A afronta excedeu todos os limites. Contudo, o Remechido não reagiu de pronto, receando o poder de fogo da Guarda Nacional ali estacionada. Esperou melhor justificação para chamar a si os homens que andavam pela serra em pequenas pilhagens sem qualquer significado político que não fosse o de, simplesmente, matarem a fome. E o momento chegou quando D. Miguel publicou a 21-3-1836 uma «Proclamação aos Portugueses» chamando-os a retornar à causa da Pátria e da Santa Religião.
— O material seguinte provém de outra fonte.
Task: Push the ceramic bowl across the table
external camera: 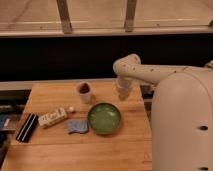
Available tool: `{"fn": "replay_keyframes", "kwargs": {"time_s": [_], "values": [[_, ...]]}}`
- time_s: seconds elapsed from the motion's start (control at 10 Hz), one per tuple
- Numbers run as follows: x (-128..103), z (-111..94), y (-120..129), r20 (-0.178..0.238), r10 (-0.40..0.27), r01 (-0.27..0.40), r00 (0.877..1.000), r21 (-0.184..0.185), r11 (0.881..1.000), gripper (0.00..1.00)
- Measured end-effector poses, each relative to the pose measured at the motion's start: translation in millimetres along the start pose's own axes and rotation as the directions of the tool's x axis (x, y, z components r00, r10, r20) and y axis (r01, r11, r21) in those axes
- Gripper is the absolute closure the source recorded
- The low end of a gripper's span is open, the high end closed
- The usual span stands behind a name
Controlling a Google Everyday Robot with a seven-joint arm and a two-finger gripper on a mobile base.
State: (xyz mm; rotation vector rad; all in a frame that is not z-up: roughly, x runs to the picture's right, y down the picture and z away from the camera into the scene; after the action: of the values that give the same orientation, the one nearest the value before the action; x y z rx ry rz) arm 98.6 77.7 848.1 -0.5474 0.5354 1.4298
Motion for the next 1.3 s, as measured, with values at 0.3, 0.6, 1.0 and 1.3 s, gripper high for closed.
{"fn": "replay_keyframes", "kwargs": {"time_s": [0.3,0.6,1.0,1.3], "values": [[5,3,-2,-0.012,0.001,-0.001,1.000,0.008,1.000,1.00],[5,3,0,-0.013,-0.001,0.001,1.000,0.007,1.000,1.00],[18,11,-22,-0.032,0.053,-0.052,0.998,0.043,0.998,1.00],[38,27,-49,-0.074,0.103,-0.097,0.992,0.084,0.992,1.00]]}}
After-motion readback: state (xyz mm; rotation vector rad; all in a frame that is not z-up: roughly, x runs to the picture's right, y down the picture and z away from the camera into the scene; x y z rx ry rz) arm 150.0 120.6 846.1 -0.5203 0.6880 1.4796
Era o momento tão contidamente esperado. Decorridos mais de dois anos após a «Convenção» o Remechido voltava à luta armada, sob a bandeira realista. Reunindo um grupo de 45 homens atacou, a 19 de Julho de 1836, a vila de Ourique, de cujo presídio libertou onze dos seus sequazes, perante a estupefacção dos pacíficos habitantes, obrigados a ovacionar D. Miguel, sob pena de maior derramamento de sangue. Quatro dias depois atacou a aldeia de S. Bartolomeu de Messines, vingando-se das afrontas infligidas à sua família. Dessa acção de retaliação resultaram onze soldados mortos da Guarda Nacional, cujo quartel foi reduzido a escombros. A partir daqui a guerrilha do Remechido não mais parou de importunar as autoridades e as povoações menos acauteladas, contando por sucessos todas as intervenções que levou a cabo até final desse ano. Os ataques mais notáveis efectuaram-se contra as aldeias de Sabóia, Santa Clara-a-Velha, Salir, Benafim, Santana da Serra, Boliqueime, e S. Martinho das Amoreiras.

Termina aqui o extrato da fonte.